Your understated delivery is a big part of your act. Do you feel that’s evolved over the past decade?
Yeah, I think you get more confident. You get a little more original and you’re a little less doing an impression of a comic. You find your own voice.
Are people surprised at all that you’re pretty much the same off stage?
I don’t know. I hadn’t really thought about that. There are always people that are disappointed that you’re boring off stage.
Do you think you’re boring off stage?
No, I don’t. There are just people who are expecting the classic “Tell me a joke” type of person. And you can’t please them.
Yeah, you don’t seem like you’d be that type of person.
Most comics aren’t. There are some comics that fill that stereotype, that sort of off-stage wacky person. And I definitely joke around a lot, but I can also be very quiet.
A lot of your jokes seem to have absurd premises. Is it crucial that joke premises be believable or is it more important that they’re just funny? Your joke about seeing a guy masturbating at an ATM machine, for example, is a pretty unbelievable premise.
That one is actually true.
Yeah. I don’t think I would’ve thought of it if it hadn’t been true. I might have thought of it if I’d been writing a script or something. If the bank machine joke weren’t true, I think that it would lose something.
Do you feel the state of comedy is in a good place right now?
I think it’s good. Especially since more places like the Lakeshore are opening. There are certain things that need to change. The comedy club model is not ideal all the time. It depends on the club. There are
a lot of great clubs. The Punchline in San Fransisco is a great club.
There are a few really good ones. But a lot of clubs do things the same way. They treat every comic like they’re the same comic — dropping checks in the middle of a show and shit like that. Someone really has to stop and say,”There’s got to be a better way to present comedy.”
It’s good that there are places that people can go on stage and do comedy. And it’s good, especially when you’re starting out. For people just starting out in comedy, you shouldn’t be so selective, anyway. You should get on stage anywhere, like I did and still do to a certain extent. Any place you go on — unless it’s vicious — is probably going to help you. And there are a lot of rooms that fall outside the mainstream that are both good and bad for comedy.
You’re a musician as well, right?
Sort of. It’s sort of an insult to musicians to call me a musician. I guess I could be a bad musician. I fuck around on the drums. I’m not skilled by any stretch. I’m just better than you think I might be. But definitely not good.
Have you ever thought about incorporating music into your act?

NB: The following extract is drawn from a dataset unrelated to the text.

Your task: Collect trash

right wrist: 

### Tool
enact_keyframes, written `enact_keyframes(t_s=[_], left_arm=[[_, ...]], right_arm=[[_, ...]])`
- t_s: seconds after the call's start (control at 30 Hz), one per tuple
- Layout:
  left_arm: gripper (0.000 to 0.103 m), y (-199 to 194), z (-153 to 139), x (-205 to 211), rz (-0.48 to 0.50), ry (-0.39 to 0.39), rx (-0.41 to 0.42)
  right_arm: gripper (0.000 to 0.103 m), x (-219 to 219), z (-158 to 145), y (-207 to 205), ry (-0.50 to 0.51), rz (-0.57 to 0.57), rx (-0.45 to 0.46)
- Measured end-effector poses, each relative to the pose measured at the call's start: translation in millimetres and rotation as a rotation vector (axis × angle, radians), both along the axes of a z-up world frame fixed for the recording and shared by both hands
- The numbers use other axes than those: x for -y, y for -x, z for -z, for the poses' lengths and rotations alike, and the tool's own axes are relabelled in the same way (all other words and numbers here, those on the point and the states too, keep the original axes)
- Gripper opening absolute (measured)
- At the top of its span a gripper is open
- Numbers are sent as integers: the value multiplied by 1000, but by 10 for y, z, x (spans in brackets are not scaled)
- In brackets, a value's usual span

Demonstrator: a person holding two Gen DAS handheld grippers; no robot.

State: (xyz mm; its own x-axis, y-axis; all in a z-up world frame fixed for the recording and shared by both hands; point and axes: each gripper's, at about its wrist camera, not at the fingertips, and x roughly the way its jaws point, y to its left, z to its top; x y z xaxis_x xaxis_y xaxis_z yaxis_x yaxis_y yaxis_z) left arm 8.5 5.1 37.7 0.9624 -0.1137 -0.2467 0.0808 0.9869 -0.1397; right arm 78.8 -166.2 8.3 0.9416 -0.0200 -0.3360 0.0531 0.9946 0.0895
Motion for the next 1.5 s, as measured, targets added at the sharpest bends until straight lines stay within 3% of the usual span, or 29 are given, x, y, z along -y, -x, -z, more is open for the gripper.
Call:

I have thought about starting an actual band and playing rock clubs. I did this thing called Matter of Trust [a band featuring Yo La Tengo bassist James McNew and comedian friends Jon Glaser, Tom Shillue and Jon Benjamin]. And that was super fun. I feel like I know enough people in that business where we could get gigs. If I had an idea for a band, it’d be great. But you have to work with other people and that’s rough to schedule practices. That kind of shit.
What music are you listening to these days?
New Pornographers, Mates of State, the Long Blondes, Belle and Sebastian, Clash, Elvis Costello.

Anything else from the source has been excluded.